PROBLEM TO WORK ON
What this exercise calls for is an exact copy of the data.

(STORED DATA Opens)

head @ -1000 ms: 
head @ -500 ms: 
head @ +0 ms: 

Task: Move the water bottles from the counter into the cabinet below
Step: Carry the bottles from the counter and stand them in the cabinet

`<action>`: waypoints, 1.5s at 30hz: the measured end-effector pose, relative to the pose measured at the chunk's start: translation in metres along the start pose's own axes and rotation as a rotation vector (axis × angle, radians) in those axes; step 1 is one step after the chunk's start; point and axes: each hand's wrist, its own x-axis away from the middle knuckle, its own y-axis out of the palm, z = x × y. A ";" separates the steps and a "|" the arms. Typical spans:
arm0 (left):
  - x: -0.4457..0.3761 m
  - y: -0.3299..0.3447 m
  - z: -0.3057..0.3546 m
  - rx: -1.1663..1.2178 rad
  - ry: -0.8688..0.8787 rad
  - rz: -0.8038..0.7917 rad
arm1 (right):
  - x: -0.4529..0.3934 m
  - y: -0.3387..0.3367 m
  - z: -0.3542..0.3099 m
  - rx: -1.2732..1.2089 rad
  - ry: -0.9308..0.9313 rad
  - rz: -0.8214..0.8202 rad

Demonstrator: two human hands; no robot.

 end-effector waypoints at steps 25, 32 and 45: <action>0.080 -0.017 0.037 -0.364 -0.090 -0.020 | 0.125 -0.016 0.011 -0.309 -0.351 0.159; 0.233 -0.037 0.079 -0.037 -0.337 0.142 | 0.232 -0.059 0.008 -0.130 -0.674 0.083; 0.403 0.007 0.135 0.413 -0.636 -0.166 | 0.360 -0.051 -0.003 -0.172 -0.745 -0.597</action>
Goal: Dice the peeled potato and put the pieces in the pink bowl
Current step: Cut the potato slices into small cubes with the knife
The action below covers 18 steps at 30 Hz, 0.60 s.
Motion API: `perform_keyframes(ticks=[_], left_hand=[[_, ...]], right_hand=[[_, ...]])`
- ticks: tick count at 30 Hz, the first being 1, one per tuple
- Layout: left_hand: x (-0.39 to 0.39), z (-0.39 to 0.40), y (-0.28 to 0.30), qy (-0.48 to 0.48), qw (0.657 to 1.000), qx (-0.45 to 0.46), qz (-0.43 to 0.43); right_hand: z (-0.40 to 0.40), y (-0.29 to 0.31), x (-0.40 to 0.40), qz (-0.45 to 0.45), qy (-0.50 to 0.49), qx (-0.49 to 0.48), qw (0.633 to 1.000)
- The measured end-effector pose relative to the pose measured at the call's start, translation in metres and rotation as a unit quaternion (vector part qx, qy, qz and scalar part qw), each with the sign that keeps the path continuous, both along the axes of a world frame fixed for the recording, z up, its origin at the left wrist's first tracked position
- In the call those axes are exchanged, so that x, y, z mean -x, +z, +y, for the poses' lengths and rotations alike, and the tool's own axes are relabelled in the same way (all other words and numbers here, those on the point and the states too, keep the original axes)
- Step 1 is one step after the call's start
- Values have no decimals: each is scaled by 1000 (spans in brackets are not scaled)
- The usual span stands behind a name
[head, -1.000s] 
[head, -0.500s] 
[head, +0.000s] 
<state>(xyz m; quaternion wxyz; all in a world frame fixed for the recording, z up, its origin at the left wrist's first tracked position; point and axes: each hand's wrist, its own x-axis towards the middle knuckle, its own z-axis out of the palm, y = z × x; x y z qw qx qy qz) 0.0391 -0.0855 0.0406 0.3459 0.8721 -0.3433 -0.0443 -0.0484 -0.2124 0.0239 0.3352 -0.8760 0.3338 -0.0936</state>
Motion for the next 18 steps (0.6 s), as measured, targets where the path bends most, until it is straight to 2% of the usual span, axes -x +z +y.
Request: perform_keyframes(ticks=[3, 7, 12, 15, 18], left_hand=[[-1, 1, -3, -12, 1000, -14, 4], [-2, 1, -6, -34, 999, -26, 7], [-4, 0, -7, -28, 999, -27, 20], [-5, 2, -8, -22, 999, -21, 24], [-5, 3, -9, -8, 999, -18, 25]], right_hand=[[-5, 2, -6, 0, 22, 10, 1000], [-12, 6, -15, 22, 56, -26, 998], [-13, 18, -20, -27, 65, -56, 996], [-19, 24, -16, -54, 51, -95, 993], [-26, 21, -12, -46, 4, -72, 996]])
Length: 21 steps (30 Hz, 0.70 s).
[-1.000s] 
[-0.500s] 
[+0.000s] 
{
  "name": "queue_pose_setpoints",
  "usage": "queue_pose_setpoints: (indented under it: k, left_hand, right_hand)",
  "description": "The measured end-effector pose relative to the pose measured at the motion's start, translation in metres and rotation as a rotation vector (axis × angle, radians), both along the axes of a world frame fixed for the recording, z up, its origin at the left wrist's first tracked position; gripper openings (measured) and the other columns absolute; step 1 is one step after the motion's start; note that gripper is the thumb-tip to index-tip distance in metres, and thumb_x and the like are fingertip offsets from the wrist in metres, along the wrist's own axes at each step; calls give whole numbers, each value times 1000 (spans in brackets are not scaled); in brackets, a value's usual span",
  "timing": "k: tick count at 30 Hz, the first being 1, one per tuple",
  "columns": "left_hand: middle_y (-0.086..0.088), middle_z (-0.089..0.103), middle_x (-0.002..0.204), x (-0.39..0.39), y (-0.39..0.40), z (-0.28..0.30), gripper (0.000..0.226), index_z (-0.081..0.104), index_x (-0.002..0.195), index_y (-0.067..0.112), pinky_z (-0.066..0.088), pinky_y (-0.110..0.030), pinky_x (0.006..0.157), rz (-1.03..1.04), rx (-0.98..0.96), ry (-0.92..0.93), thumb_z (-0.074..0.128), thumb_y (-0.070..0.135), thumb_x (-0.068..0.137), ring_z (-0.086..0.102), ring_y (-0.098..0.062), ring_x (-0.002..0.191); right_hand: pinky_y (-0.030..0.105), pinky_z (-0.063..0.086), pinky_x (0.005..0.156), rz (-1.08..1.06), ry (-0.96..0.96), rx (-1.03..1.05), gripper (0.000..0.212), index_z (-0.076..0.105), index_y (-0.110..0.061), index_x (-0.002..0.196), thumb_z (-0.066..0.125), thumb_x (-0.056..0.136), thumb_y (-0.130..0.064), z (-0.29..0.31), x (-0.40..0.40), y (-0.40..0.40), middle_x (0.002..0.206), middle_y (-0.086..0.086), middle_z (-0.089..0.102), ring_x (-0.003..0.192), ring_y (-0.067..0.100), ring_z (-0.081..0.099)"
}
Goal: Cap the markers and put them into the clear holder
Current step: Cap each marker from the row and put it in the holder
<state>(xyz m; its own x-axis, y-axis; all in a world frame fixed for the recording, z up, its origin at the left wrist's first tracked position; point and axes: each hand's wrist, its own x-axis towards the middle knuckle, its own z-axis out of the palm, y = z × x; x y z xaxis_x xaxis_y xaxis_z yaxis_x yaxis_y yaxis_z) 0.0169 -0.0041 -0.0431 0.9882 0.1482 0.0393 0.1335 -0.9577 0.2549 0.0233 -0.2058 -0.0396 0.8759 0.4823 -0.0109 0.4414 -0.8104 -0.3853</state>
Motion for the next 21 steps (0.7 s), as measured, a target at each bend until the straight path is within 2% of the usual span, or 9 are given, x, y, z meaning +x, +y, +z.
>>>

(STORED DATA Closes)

TASK OUTPUT
head @ -1000 ms: 
head @ -500 ms: 
head @ +0 ms: 

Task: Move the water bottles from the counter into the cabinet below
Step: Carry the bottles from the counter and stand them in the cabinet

`<action>`: waypoints, 1.5s at 30hz: the measured end-effector pose, relative to the pose measured at the chunk's start: translation in metres along the start pose's own axes and rotation as a rotation vector (axis × angle, radians) in those axes; step 1 is one step after the chunk's start; point and axes: each hand's wrist, its own x-axis away from the middle knuckle, its own y-axis out of the palm, z = x × y. A ";" separates the steps and a "|" the arms. Typical spans:
arm0 (left):
  - x: -0.4457..0.3761 m
  - y: -0.3299..0.3447 m
  - z: -0.3057..0.3546 m
  - rx: -1.1663..1.2178 rad
  - ry: -0.8688..0.8787 rad
  - rz: -0.8038..0.7917 rad
arm1 (right):
  - x: -0.4529..0.3934 m
  - y: -0.3387..0.3367 m
  - z: -0.3542..0.3099 m
  - rx: -1.2732..1.2089 rad
  - ry: -0.9308..0.9313 rad
  - rz: -0.8214..0.8202 rad

Demonstrator: two human hands; no robot.

 end-effector waypoints at steps 25, 32 and 45: <action>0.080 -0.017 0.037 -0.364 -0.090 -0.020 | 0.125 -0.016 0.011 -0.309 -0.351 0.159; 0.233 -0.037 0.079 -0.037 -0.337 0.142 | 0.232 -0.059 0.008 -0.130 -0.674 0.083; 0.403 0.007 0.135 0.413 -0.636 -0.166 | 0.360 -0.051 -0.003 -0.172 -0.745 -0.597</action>
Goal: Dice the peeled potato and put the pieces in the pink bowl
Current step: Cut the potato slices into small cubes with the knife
The action below covers 18 steps at 30 Hz, 0.60 s.
Motion API: `perform_keyframes(ticks=[_], left_hand=[[_, ...]], right_hand=[[_, ...]])`
- ticks: tick count at 30 Hz, the first being 1, one per tuple
- Layout: left_hand: x (-0.39 to 0.39), z (-0.39 to 0.40), y (-0.28 to 0.30), qy (-0.48 to 0.48), qw (0.657 to 1.000), qx (-0.45 to 0.46), qz (-0.43 to 0.43); right_hand: z (-0.40 to 0.40), y (-0.29 to 0.31), x (-0.40 to 0.40), qz (-0.45 to 0.45), qy (-0.50 to 0.49), qx (-0.49 to 0.48), qw (0.633 to 1.000)
- The measured end-effector pose relative to the pose measured at the call's start, translation in metres and rotation as a unit quaternion (vector part qx, qy, qz and scalar part qw), each with the sign that keeps the path continuous, both along the axes of a world frame fixed for the recording, z up, its origin at the left wrist's first tracked position
- In the call those axes are exchanged, so that x, y, z mean -x, +z, +y, for the poses' lengths and rotations alike, and the tool's own axes are relabelled in the same way (all other words and numbers here, those on the point and the states too, keep the original axes)
- Step 1 is one step after the call's start
- Values have no decimals: each is scaled by 1000 (spans in brackets are not scaled)
- The usual span stands behind a name
[head, -1.000s] 
[head, -0.500s] 
[head, +0.000s] 
<state>(xyz m; quaternion wxyz; all in a world frame fixed for the recording, z up, its origin at the left wrist's first tracked position; point and axes: each hand's wrist, its own x-axis towards the middle knuckle, its own z-axis out of the palm, y = z × x; x y z qw qx qy qz) 0.0391 -0.0855 0.0406 0.3459 0.8721 -0.3433 -0.0443 -0.0484 -0.2124 0.0239 0.3352 -0.8760 0.3338 -0.0936</state>
Motion for the next 18 steps (0.6 s), as measured, targets where the path bends most, until it is straight to 2% of the usual span, axes -x +z +y.
Request: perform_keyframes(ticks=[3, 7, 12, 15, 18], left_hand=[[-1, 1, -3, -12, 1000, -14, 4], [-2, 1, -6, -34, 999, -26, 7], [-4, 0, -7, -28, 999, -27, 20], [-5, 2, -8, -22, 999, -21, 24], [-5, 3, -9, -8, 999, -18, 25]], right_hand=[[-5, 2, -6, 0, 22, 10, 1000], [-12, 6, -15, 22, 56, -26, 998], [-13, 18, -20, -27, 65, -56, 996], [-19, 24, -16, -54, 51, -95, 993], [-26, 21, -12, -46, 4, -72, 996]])
Length: 21 steps (30 Hz, 0.70 s).
[-1.000s] 
[-0.500s] 
[+0.000s] 
{
  "name": "queue_pose_setpoints",
  "usage": "queue_pose_setpoints: (indented under it: k, left_hand, right_hand)",
  "description": "The measured end-effector pose relative to the pose measured at the motion's start, translation in metres and rotation as a rotation vector (axis × angle, radians), both along the axes of a world frame fixed for the recording, z up, its origin at the left wrist's first tracked position; gripper openings (measured) and the other columns absolute; step 1 is one step after the motion's start; note that gripper is the thumb-tip to index-tip distance in metres, and thumb_x and the like are fingertip offsets from the wrist in metres, along the wrist's own axes at each step; calls give whole numbers, each value times 1000 (spans in brackets are not scaled); in brackets, a value's usual span",
  "timing": "k: tick count at 30 Hz, the first being 1, one per tuple",
  "columns": "left_hand: middle_y (-0.086..0.088), middle_z (-0.089..0.103), middle_x (-0.002..0.204), x (-0.39..0.39), y (-0.39..0.40), z (-0.28..0.30), gripper (0.000..0.226), index_z (-0.081..0.104), index_x (-0.002..0.195), index_y (-0.067..0.112), pinky_z (-0.066..0.088), pinky_y (-0.110..0.030), pinky_x (0.006..0.157), rz (-1.03..1.04), rx (-0.98..0.96), ry (-0.92..0.93), thumb_z (-0.074..0.128), thumb_y (-0.070..0.135), thumb_x (-0.068..0.137), ring_z (-0.086..0.102), ring_y (-0.098..0.062), ring_x (-0.002..0.191); right_hand: pinky_y (-0.030..0.105), pinky_z (-0.063..0.086), pinky_x (0.005..0.156), rz (-1.08..1.06), ry (-0.96..0.96), rx (-1.03..1.05), gripper (0.000..0.212), index_z (-0.076..0.105), index_y (-0.110..0.061), index_x (-0.002..0.196), thumb_z (-0.066..0.125), thumb_x (-0.056..0.136), thumb_y (-0.130..0.064), z (-0.29..0.31), x (-0.40..0.40), y (-0.40..0.40), middle_x (0.002..0.206), middle_y (-0.086..0.086), middle_z (-0.089..0.102), ring_x (-0.003..0.192), ring_y (-0.067..0.100), ring_z (-0.081..0.099)"
}
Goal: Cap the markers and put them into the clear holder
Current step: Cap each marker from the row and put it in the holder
<state>(xyz m; its own x-axis, y-axis; all in a world frame fixed for the recording, z up, its origin at the left wrist's first tracked position; point and axes: each hand's wrist, its own x-axis towards the middle knuckle, its own z-axis out of the palm, y = z × x; x y z xaxis_x xaxis_y xaxis_z yaxis_x yaxis_y yaxis_z) 0.0169 -0.0041 -0.0431 0.9882 0.1482 0.0393 0.1335 -0.9577 0.2549 0.0233 -0.2058 -0.0396 0.8759 0.4823 -0.0109 0.4414 -0.8104 -0.3853</state>
Motion for the next 21 steps (0.7 s), as measured, a target at each bend until the straight path is within 2% of the usual span, or 9 are given, x, y, z meaning +x, +y, +z.
>>>

At this stage, the exercise is finished.